TO DO:
Exactly as written, transcribe the data from its opening line through the line containing "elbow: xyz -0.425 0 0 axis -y". Leave every picture out.

RAW DATA:
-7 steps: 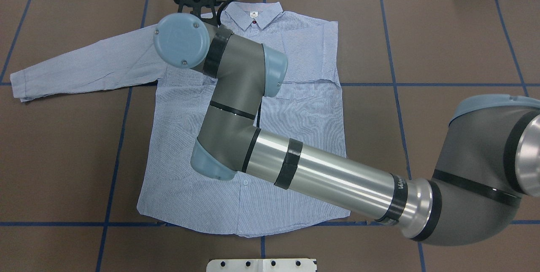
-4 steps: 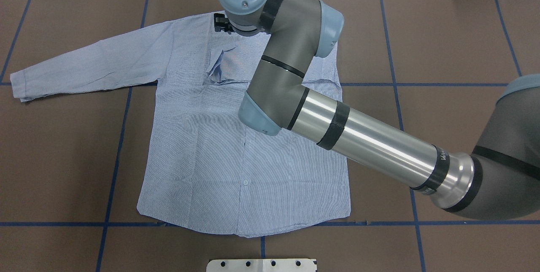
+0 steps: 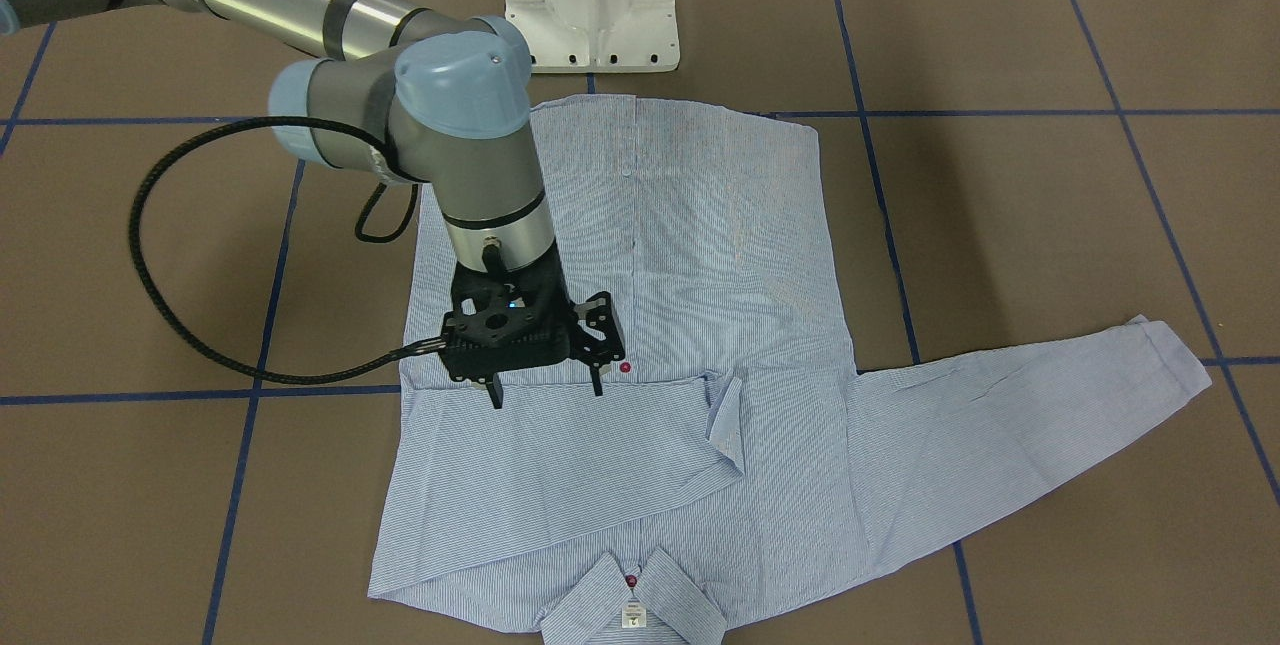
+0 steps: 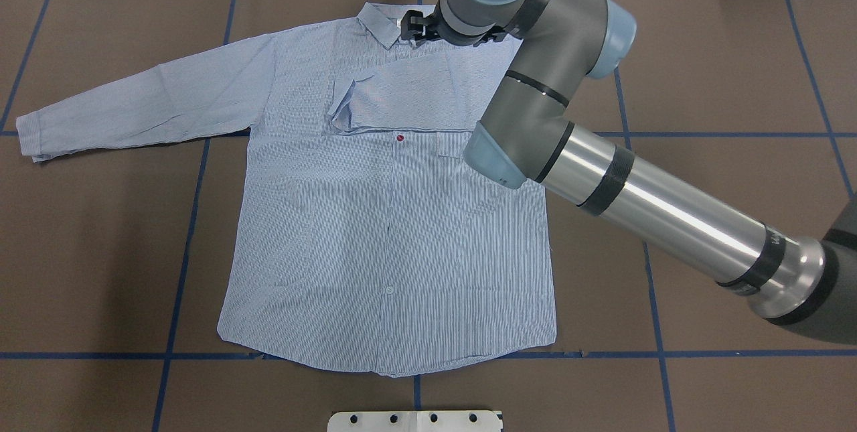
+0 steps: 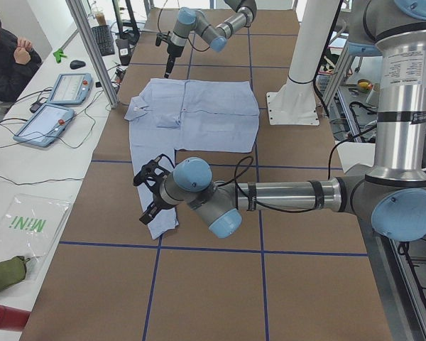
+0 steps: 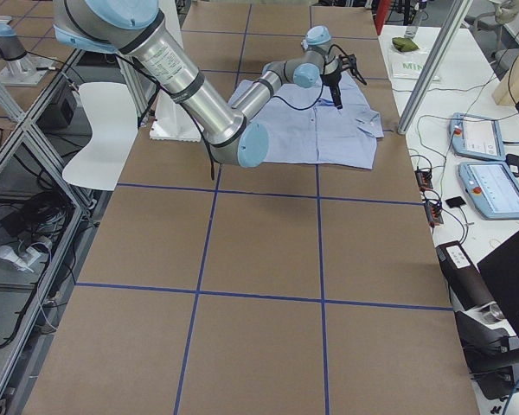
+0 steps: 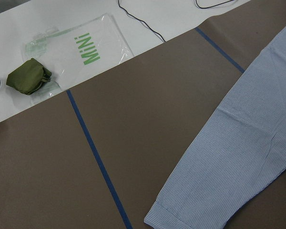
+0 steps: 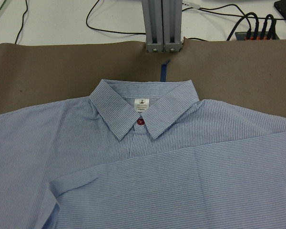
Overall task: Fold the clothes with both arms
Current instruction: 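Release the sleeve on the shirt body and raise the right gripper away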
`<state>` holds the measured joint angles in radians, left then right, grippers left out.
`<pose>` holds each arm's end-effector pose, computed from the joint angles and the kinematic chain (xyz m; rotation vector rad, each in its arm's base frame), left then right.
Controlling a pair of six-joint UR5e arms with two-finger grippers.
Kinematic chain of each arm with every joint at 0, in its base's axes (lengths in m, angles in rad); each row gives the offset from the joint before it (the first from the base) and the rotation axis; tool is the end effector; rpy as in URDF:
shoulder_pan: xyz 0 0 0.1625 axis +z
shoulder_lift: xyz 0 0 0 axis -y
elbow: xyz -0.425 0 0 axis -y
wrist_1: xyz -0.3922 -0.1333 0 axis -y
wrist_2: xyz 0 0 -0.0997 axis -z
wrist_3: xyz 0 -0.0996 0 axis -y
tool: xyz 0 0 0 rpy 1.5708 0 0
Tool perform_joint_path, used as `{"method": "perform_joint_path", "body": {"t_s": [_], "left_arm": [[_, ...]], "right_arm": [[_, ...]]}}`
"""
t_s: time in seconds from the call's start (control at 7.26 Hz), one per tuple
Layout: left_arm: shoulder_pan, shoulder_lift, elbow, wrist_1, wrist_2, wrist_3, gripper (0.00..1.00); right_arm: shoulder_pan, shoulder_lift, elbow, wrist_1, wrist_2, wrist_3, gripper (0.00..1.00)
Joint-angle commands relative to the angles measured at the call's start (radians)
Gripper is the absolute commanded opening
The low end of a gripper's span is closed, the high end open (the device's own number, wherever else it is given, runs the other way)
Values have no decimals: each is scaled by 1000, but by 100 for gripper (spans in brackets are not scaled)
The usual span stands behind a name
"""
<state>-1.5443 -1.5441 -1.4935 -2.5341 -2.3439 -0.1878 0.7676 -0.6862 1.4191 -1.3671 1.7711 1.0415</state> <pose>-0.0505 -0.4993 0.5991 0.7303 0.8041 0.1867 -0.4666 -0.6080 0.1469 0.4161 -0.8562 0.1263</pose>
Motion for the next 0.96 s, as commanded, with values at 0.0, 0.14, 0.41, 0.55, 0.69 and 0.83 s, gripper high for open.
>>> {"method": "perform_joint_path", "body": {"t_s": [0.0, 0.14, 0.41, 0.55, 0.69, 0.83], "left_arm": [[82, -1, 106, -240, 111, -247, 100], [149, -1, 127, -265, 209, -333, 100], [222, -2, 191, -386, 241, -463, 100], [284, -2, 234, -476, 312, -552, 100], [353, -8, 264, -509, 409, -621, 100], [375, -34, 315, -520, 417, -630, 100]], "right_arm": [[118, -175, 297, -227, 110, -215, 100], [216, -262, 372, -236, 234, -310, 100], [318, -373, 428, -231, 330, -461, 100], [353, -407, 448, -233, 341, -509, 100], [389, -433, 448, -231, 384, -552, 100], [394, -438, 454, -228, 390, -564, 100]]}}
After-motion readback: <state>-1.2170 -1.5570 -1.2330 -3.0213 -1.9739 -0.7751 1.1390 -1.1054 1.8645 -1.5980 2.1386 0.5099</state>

REPLY:
-7 steps: 
-4 steps: 
+0 steps: 
+0 steps: 
+0 steps: 
+0 steps: 
+0 steps: 
+0 steps: 
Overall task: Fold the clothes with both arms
Current instruction: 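Release the sleeve on the shirt body and raise the right gripper away
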`<state>` holds the measured joint angles in radians, left then right, grippers left out.
`<pose>` holds each arm's end-effector pose, computed from the joint angles and the kinematic chain (xyz m; rotation vector rad, each in its arm's base frame), left then right.
Controlling a pair of six-joint UR5e arms with two-finger grippers.
Kinematic chain of each arm with every joint at 0, in its base's axes (lengths in m, angles in rad); each row gives the offset from the joint before it (the first from the base) and the rotation axis; tool is the end effector; rpy as in URDF:
shoulder_pan: xyz 0 0 0.1625 axis +z
shoulder_lift: xyz 0 0 0 axis -y
elbow: xyz -0.425 0 0 axis -y

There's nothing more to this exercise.